DATA SHOWN:
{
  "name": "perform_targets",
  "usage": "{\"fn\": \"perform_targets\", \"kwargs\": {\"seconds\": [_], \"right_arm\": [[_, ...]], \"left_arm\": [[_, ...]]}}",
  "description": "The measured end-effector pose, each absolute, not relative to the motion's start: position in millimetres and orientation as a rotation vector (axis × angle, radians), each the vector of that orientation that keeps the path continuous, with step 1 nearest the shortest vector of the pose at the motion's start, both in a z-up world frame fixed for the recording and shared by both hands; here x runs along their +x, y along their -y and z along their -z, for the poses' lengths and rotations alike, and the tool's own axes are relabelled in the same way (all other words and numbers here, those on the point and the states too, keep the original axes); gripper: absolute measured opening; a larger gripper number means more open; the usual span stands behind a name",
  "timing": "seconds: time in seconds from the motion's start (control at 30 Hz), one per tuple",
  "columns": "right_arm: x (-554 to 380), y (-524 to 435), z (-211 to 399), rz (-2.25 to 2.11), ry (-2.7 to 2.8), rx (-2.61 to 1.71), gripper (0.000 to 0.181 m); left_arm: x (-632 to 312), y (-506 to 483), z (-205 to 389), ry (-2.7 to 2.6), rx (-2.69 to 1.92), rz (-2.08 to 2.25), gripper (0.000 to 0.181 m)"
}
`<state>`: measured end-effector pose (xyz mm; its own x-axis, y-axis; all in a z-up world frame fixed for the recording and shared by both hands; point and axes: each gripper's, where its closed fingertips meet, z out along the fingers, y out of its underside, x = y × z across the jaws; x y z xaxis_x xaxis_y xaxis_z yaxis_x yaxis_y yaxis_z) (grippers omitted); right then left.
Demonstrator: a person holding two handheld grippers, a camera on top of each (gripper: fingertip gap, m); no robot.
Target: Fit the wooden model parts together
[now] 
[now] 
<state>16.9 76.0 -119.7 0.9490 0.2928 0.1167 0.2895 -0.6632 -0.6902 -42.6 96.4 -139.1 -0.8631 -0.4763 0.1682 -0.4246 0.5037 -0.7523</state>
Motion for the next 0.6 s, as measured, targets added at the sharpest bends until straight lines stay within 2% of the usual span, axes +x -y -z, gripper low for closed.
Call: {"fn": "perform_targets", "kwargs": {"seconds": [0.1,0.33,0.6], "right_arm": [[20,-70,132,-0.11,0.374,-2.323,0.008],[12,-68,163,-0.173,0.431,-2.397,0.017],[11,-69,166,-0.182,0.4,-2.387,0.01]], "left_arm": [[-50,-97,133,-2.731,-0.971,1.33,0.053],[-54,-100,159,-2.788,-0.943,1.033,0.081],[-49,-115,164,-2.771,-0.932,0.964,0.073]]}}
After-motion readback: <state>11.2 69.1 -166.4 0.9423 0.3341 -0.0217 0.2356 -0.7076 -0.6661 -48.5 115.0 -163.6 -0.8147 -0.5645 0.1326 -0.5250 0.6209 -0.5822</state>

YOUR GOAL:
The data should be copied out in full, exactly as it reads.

OUTPUT OF THE EXERCISE:
{
  "name": "perform_targets",
  "usage": "{\"fn\": \"perform_targets\", \"kwargs\": {\"seconds\": [_], \"right_arm\": [[_, ...]], \"left_arm\": [[_, ...]]}}",
  "description": "The measured end-effector pose, each absolute, not relative to the motion's start: position in millimetres and orientation as a rotation vector (axis × angle, radians), each the vector of that orientation that keeps the path continuous, with step 1 nearest the shortest vector of the pose at the motion's start, both in a z-up world frame fixed for the recording and shared by both hands; here x runs along their +x, y along their -y and z along their -z, for the poses' lengths and rotations alike, and the tool's own axes are relabelled in the same way (all other words and numbers here, those on the point and the states too, keep the original axes); gripper: absolute measured opening; a larger gripper number means more open; the usual span stands behind a name",
  "timing": "seconds: time in seconds from the motion's start (control at 30 Hz), one per tuple",
  "columns": "right_arm: x (-554 to 380), y (-524 to 435), z (-211 to 399), rz (-2.25 to 2.11), ry (-2.7 to 2.8), rx (-2.61 to 1.71), gripper (0.000 to 0.181 m); left_arm: x (-632 to 312), y (-506 to 483), z (-205 to 389), ry (-2.7 to 2.6), rx (-2.69 to 1.92), rz (-2.08 to 2.25), gripper (0.000 to 0.181 m)"
}
`<state>`: measured end-effector pose (xyz mm; its own x-axis, y-axis; all in a z-up world frame fixed for the recording and shared by both hands; point and axes: each gripper's, where its closed fingertips meet, z out along the fingers, y out of its underside, x = y × z across the jaws; x y z xaxis_x xaxis_y xaxis_z yaxis_x yaxis_y yaxis_z) (grippers omitted); right then left.
Demonstrator: a person holding two handheld grippers, a camera on top of each (gripper: fingertip gap, m); no robot.
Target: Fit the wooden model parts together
[now] 
[now] 
<state>16.9 76.0 -119.7 0.9490 0.2928 0.1167 0.2895 -0.6632 -0.6902 -42.6 96.4 -139.1 -0.8631 -0.4763 0.1682 -0.4246 0.5037 -0.7523</state>
Motion for the next 0.6 s, as measured, targets added at the sharpest bends until straight lines stay within 2% of the usual span, axes +x -y -z, gripper low for closed.
Call: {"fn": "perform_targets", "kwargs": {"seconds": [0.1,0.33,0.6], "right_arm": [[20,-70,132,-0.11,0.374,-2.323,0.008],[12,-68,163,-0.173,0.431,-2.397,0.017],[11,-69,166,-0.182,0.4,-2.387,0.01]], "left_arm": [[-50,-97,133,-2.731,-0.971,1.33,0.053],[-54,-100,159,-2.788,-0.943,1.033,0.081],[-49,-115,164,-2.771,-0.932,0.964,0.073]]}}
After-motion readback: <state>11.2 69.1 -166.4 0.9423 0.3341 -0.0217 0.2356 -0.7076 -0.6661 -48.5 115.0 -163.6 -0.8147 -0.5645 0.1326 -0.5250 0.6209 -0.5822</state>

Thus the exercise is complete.